Firstly, a lot of Albertans would be ecstatic if the Canadian Wheat Board was eliminated. This is a dictatorial entity that mandates that wheat is sold to the Wheat Board first. Get rid of it, please! In the Canadian constitution, taxation and management of non-renewable resources is a provincial not a federal responsibility.

I'm not interested in bashing other provinces since every province is unique in it's own way. The problem with Canada is NOT Quebec, it is Ottawa.

Mr. Villeneuve, no province has more private clinics than Quebec so petty insults about our health care system aren't warranted. I thought Canadians were worried that Alberta would over fund our health care system so that other provinces couldn't compete.
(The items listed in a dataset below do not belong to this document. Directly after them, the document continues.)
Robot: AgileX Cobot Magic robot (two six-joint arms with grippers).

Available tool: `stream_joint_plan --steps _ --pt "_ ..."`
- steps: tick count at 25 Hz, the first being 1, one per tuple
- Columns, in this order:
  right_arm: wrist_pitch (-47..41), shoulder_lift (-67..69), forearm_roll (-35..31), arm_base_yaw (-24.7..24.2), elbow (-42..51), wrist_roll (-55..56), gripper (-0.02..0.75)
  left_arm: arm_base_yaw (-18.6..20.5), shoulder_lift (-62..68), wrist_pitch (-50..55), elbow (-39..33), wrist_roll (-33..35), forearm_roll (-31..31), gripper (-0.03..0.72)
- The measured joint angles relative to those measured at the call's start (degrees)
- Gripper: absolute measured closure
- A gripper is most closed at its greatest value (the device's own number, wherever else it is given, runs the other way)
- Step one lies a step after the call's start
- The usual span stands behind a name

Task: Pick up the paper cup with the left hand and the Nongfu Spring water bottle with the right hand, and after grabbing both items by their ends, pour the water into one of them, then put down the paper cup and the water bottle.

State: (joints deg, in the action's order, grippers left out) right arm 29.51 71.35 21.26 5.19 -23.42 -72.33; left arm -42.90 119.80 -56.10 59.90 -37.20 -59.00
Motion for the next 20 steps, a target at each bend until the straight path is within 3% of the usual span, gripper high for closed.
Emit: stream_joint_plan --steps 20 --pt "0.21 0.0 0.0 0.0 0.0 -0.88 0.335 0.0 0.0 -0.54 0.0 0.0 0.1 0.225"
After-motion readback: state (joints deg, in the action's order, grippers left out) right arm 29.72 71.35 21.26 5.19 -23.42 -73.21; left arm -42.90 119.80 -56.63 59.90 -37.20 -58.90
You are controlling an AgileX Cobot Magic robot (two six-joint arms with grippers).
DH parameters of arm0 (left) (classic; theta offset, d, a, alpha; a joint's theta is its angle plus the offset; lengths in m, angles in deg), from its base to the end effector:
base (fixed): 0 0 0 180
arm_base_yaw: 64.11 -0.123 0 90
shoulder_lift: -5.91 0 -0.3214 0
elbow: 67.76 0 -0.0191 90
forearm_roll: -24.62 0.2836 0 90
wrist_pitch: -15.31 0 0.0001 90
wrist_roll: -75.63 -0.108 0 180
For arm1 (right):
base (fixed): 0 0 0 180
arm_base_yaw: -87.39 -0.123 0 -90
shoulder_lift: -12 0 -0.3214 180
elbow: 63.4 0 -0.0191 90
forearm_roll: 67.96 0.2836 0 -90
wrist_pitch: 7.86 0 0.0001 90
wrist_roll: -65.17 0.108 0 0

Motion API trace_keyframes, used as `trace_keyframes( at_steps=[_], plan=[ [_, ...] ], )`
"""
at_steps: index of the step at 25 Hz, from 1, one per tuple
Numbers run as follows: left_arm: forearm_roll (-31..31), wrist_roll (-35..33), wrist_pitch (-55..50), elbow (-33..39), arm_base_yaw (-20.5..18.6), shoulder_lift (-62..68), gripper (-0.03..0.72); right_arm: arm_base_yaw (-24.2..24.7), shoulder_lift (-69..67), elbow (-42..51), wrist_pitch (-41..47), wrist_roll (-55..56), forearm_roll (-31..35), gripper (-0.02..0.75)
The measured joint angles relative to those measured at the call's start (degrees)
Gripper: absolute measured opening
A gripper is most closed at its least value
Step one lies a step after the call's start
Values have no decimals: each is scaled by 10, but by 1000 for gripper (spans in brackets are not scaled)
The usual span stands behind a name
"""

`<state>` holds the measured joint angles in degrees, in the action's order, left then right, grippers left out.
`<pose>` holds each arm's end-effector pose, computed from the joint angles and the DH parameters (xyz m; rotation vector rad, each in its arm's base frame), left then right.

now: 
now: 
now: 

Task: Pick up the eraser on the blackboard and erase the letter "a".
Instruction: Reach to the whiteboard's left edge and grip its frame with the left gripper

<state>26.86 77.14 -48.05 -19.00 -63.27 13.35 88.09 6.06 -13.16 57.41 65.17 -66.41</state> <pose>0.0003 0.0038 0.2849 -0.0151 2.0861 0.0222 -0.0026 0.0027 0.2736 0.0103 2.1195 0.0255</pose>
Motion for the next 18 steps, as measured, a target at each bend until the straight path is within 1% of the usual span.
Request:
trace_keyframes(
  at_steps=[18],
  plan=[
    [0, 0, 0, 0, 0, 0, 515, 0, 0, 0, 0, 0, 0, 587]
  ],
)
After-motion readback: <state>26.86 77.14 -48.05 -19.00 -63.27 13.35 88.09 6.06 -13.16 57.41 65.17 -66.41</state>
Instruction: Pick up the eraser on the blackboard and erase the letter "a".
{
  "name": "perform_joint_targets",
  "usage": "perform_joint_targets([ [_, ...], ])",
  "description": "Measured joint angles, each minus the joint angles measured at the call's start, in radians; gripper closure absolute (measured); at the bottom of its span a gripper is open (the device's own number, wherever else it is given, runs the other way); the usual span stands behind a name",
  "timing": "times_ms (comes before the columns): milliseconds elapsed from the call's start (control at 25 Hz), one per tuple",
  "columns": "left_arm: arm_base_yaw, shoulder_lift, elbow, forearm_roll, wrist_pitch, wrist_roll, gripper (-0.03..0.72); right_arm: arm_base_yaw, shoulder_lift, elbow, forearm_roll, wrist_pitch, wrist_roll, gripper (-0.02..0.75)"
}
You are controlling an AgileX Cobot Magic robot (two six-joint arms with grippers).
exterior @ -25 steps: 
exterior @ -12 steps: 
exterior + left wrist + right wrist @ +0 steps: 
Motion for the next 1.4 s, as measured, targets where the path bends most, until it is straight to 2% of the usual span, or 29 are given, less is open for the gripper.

By this logic, Alberta needs MORE money so that we can properly fund our health care system. Good point! :)

If we as Canadians are planning on taxing fuel as an environmental measure, it would be better if it was done as a broad policy that does not target a specific region, e.g. serviously developing a train system, funding mass transit, developing renewable fuel sources, etc, AND taxing gasoline.